Among the lines below, copy each one in which "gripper" appears.

** Recorded information follows **

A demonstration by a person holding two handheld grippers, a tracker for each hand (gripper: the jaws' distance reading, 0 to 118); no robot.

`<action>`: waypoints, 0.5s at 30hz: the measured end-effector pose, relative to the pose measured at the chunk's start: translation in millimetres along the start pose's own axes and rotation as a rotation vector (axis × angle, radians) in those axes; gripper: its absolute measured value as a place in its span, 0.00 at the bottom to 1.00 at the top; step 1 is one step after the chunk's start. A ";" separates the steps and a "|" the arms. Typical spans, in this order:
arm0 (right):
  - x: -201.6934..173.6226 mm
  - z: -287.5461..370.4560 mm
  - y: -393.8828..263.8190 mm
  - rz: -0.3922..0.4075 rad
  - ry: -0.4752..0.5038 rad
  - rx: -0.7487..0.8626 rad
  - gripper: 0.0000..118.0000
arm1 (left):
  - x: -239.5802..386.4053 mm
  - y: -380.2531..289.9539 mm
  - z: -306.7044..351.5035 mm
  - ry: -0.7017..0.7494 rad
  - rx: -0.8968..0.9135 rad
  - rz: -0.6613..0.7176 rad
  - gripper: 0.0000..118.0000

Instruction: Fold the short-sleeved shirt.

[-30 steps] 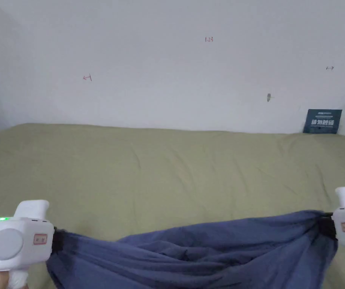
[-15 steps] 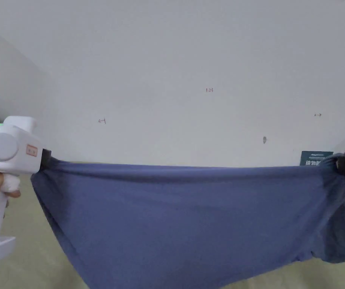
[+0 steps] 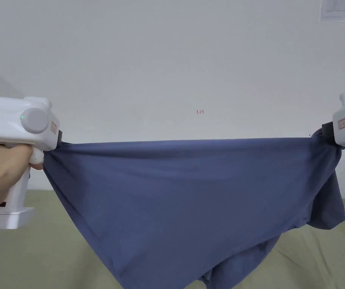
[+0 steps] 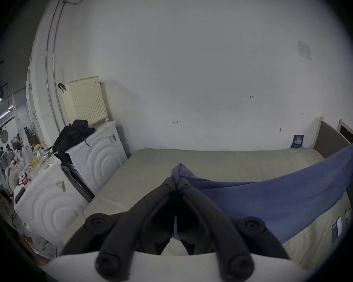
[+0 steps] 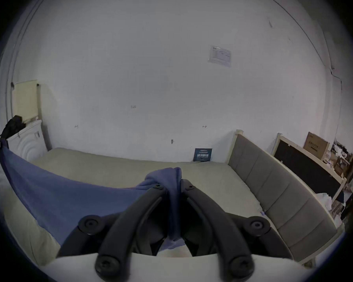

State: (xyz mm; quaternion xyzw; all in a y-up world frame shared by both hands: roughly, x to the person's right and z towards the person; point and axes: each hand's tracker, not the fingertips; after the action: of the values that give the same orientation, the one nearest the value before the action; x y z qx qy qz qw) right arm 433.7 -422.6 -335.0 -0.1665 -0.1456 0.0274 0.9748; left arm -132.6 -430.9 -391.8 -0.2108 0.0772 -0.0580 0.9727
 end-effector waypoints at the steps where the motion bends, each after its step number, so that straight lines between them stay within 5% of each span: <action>1: -3.5 -12.2 0.4 0.012 -0.012 -0.002 0.08 | 4.5 0.7 -9.9 0.009 0.001 -0.001 0.00; 8: -24.0 -81.7 -39.7 0.010 -0.065 -0.029 0.08 | 38.3 -27.9 -75.5 0.040 -0.018 -0.012 0.00; 15: -24.6 -109.0 -161.4 0.038 -0.033 -0.199 0.08 | 48.0 -131.2 -105.1 -0.021 -0.141 -0.036 0.00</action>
State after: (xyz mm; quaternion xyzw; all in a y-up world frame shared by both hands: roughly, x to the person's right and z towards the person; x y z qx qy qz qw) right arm 442.9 -611.8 -386.5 -0.2647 -0.1605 0.0343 0.9503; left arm -114.4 -598.7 -437.3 -0.2807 0.0673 -0.0676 0.9550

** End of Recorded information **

Answer box:
A demonstration by a person holding two handheld grippers, a tracker for each hand (gripper: the jaws' distance reading, 0 to 118); no robot.
`<action>`: waypoints, 0.5s at 30hz: the measured end-effector pose, relative to the pose measured at the chunk's start: translation in millimetres along the start pose's own axes and rotation as a rotation vector (axis × angle, radians) in those axes; gripper: its absolute measured value as a place in its span, 0.00 at the bottom to 1.00 at the top; step 1 is one step after the chunk's start. A ";" separates the steps and a "|" the arms. Typical spans, in this order:
  - gripper: 0.0000..118.0000
  - gripper: 0.0000..118.0000

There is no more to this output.